__DIRECTIONS FOR THIS TASK__:
Print the line where "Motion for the" occurs and every line that follows it in the data below, ending with the last line, precisely as written.
▶
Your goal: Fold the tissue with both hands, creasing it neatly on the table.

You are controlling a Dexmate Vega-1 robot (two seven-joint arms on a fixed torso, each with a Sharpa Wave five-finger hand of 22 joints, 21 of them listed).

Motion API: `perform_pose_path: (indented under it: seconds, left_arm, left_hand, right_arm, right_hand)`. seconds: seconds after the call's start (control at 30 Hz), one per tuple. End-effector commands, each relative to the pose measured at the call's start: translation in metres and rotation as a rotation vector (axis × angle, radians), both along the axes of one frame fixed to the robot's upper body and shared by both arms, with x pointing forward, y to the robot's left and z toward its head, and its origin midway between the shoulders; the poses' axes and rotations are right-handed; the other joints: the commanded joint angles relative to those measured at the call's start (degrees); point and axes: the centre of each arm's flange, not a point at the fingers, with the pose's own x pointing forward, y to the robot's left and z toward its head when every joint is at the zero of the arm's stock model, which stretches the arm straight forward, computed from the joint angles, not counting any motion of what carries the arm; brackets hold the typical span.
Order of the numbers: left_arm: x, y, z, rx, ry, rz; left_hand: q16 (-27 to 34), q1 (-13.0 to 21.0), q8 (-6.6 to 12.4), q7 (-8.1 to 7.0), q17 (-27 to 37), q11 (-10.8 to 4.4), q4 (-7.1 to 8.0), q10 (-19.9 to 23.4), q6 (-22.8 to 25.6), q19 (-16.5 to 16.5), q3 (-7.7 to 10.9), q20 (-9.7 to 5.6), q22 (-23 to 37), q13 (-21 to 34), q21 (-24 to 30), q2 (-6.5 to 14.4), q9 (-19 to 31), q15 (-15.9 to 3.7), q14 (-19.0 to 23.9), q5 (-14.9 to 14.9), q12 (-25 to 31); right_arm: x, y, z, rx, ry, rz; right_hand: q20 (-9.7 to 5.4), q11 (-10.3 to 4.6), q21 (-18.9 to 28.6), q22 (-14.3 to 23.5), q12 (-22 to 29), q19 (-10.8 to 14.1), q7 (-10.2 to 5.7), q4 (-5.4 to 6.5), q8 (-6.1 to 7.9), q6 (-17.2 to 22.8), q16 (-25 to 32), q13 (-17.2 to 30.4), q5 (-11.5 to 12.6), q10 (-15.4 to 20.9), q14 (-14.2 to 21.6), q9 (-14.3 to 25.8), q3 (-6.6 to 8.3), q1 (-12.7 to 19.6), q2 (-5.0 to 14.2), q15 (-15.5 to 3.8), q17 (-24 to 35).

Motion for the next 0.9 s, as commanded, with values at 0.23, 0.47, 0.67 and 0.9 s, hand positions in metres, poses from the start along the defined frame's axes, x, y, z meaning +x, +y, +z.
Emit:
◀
__TASK RESPONSE__:
Motion for the next 0.9 s, as commanded, with values at 0.23, 0.47, 0.67 and 0.9 s, hand positions in metres, poses from the start along the defined frame's axes, x, y, z meaning +x, +y, +z.
Emit:

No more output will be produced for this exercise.